The group’s approach combines patient-specific computational models of heart dynamics with advanced mathematical techniques for analyzing how these models interact with medical devices. The analytical techniques can be used to detect potential flaws in device behavior early on during the device-design phase, before animal and human trials begin. They also can be used in a clinical setting to optimize device settings on a patient-by-patient basis before devices are implanted.

“We believe that our coordinated, multi-disciplinary approach, which balances theoretical, experimental and practical concerns, will yield transformational results in medical-device design and foundations of cyber-physical system verification,” Smolka said.

The team will develop virtual device models which can be coupled together with virtual heart models to realize a full virtual development platform that can be subjected to computational analysis and simulation techniques. Moreover, they are working with experimentalists who will study the behavior of virtual and actual devices on animals’ hearts.

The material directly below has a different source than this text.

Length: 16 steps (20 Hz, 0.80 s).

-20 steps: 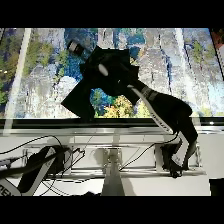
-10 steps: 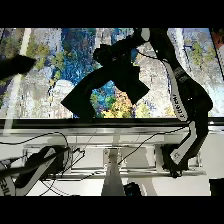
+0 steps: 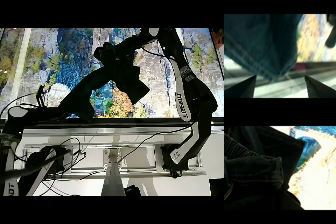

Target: Fold the clothes and pants, and hang the long-sleeved shirts on hangers.

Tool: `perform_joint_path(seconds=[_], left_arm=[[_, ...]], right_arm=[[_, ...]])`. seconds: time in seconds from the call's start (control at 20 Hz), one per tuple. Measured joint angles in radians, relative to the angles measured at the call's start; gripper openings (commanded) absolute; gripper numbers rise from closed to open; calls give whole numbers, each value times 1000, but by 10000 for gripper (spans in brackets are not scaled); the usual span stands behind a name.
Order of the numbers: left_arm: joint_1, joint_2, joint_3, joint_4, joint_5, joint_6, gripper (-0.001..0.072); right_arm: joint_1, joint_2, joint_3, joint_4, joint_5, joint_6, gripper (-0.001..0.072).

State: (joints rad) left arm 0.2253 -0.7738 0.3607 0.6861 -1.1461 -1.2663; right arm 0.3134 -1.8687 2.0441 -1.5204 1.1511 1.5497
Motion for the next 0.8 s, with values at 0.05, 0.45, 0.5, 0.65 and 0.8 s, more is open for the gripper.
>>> perform_joint_path(seconds=[0.05, 0.45, 0.5, 0.65, 0.8], left_arm=[[-19, -3, -13, 0, -2, -14, 537], [-283, -140, -55, -7, 124, -75, 653], [-303, -166, -55, -15, 154, -87, 653], [-337, -238, -56, -64, 232, -99, 549], [-349, -284, -53, -77, 310, -98, 228]], right_arm=[[0, 0, 0, 3, 1, 0, 20], [0, 2, 0, 4, 13, 2, 20], [0, 2, 0, 4, 15, 2, 20], [-1, 2, 0, 5, 16, 2, 20], [-1, 2, 0, 5, 18, 2, 21]])
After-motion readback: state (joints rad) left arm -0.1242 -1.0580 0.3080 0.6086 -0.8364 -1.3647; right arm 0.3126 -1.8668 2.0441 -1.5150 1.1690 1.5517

Co-investigators on the project include Edmund Clarke (Carnegie Mellon University), Elizabeth Cherry (Rochester Institute of Technology), W. Rance Cleaveland (University of Maryland), Flavio Fenton (Georgia Tech), Rahul Mangharam (University of Pennsylvania), Arnab Ray (Fraunhofer Center for Experimental Software Engineering [Germany]) and James Glimm and Radu Grosu (Stony Brook University). Richard A. Gray of the U.S. Food and Drug Administration is another key contributor.

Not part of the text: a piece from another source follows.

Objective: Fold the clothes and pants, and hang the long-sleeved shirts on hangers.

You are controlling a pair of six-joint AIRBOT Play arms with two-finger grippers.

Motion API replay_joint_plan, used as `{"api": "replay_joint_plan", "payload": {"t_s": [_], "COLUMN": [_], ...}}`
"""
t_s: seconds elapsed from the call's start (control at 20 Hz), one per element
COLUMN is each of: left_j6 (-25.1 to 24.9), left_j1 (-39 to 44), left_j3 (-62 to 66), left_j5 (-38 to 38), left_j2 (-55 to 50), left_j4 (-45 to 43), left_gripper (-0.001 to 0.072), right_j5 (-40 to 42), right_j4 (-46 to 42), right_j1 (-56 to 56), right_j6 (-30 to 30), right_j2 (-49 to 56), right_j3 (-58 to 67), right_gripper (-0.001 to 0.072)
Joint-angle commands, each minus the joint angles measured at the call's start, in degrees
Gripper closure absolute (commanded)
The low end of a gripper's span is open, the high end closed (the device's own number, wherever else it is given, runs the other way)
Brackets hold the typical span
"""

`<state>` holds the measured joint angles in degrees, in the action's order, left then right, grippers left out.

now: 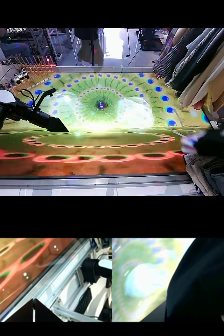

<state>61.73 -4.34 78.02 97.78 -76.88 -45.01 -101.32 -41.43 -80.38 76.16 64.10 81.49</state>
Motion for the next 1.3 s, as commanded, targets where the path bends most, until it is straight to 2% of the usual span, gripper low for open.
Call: {"api": "replay_joint_plan", "payload": {"t_s": [0.0, 0.1, 0.25, 0.3, 0.4, 0.45, 0.5, 0.55, 0.65, 0.7, 0.8, 0.85, 0.9, 0.95, 1.0, 1.05, 1.15, 1.25], "left_j6": [-0.68, -0.44, -0.42, -0.13, 1.51, 2.49, 4.04, 4.98, 5.64, 7.15, 14.60, 20.02, 25.29, 27.78, 27.93, 27.85, 27.87, 27.89], "left_j1": [-0.07, -0.04, -0.04, -0.04, -0.07, -0.07, -0.07, -0.07, -0.07, -0.07, -0.07, -0.07, -0.07, -0.09, -0.09, -0.04, 0.02, 0.00], "left_j3": [0.00, 0.00, 0.00, 0.00, 0.00, 0.00, 0.00, 0.00, 0.00, 0.02, 0.44, 0.61, 0.61, 0.61, 0.59, 0.44, -0.11, -0.11], "left_j5": [0.22, 0.20, 0.20, 0.17, 0.22, 0.22, 0.22, 0.22, -0.02, -0.44, -2.69, -4.85, -8.31, -12.98, -18.18, -24.50, -37.18, -44.50], "left_j2": [-0.04, -0.04, -0.04, -0.04, -0.04, -0.04, -0.04, -0.04, -0.04, -0.04, -0.04, 0.35, 1.53, 3.58, 6.12, 9.11, 13.77, 15.65], "left_j4": [-0.02, 0.02, 0.09, 0.17, 0.26, 0.24, 0.22, 0.11, -2.78, -7.74, -29.27, -42.88, -54.88, -60.00, -59.19, -55.58, -50.01, -49.55], "left_gripper": [0.0694, 0.0694, 0.0693, 0.0694, 0.0694, 0.0691, 0.0635, 0.0550, 0.0542, 0.0542, 0.0543, 0.0543, 0.0543, 0.0542, 0.0542, 0.0543, 0.0543, 0.0542], "right_j5": [-4.17, -1.84, 10.43, 12.90, 17.11, 19.37, 20.96, 22.71, 26.23, 28.00, 30.08, 27.47, 23.63, 20.06, 17.88, 16.22, 16.17, 21.40], "right_j4": [-19.08, -29.62, -36.37, -38.16, -39.67, -39.74, -39.36, -38.49, -32.98, -27.41, -14.25, -10.86, -10.88, -11.78, -12.46, -13.03, -15.76, -19.67], "right_j1": [-14.64, -17.22, -17.18, -17.05, -17.07, -17.05, -17.05, -16.41, -13.33, -10.88, -3.37, 2.08, 7.80, 14.27, 20.79, 26.60, 37.29, 44.48], "right_j6": [-5.20, -5.49, -7.89, -7.82, -8.15, -8.90, -8.90, -8.96, -9.33, -10.10, -10.14, -10.10, -10.08, -9.38, -8.50, -8.11, -8.11, -7.96], "right_j2": [-1.07, -0.37, 1.09, 1.57, 2.34, 2.32, 2.32, 2.32, 2.34, 2.34, 2.58, 3.21, 4.00, 4.48, 4.48, 4.48, 4.48, 4.48], "right_j3": [-3.67, -5.86, -10.71, -12.33, -12.76, -11.96, -10.36, -8.20, -3.56, -1.95, -1.40, -1.40, -1.46, -2.49, -4.57, -6.86, -11.54, -13.57], "right_gripper": [0.0697, 0.0695, 0.0689, 0.0570, -0.0008, 0.0005, 0.0005, 0.0006, 0.0012, 0.0015, 0.0016, 0.0017, 0.0017, 0.0022, 0.0116, 0.0287, 0.0699, 0.0691]}}
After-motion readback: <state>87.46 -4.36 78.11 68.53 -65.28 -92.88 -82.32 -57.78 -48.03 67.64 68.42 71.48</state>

It is fascinating to observe how terminology is shifting from pacemakers and deep brain stimulators as implants to “CPS such as wearable sensors and implantable devices … .” A new category has been created, CPS, which conjoins medical devices with other sensing devices such as wearable fitness monitors found in the consumer market. I imagine it’s an attempt to quell fears about injecting strange things into or adding strange things to your body—microrobots and nanorobots partially derived from synthetic biology research which are “… capable of performing heretofore impossible functions, from microscopic assembly to cell sensing within the body.” They’ve also sneaked in a reference to synthetic biology, an area of research where some concerns have been expressed, from my March 19, 2013 post about a poll and synthetic biology concerns,

In our latest survey, conducted in January 2013, three-fourths of respondents say they have heard little or nothing about synthetic biology, a level consistent with that measured in 2010. While initial impressions about the science are largely undefined, these feelings do not necessarily become more positive as respondents learn more. The public has mixed reactions to specific synthetic biology applications, and almost one-third of respondents favor a ban “on synthetic biology research until we better understand its implications and risks,” while 61 percent think the science should move forward.

I imagine that for scientists, 61% in favour of more research is not particularly comforting given how easily and quickly public opinion can shift.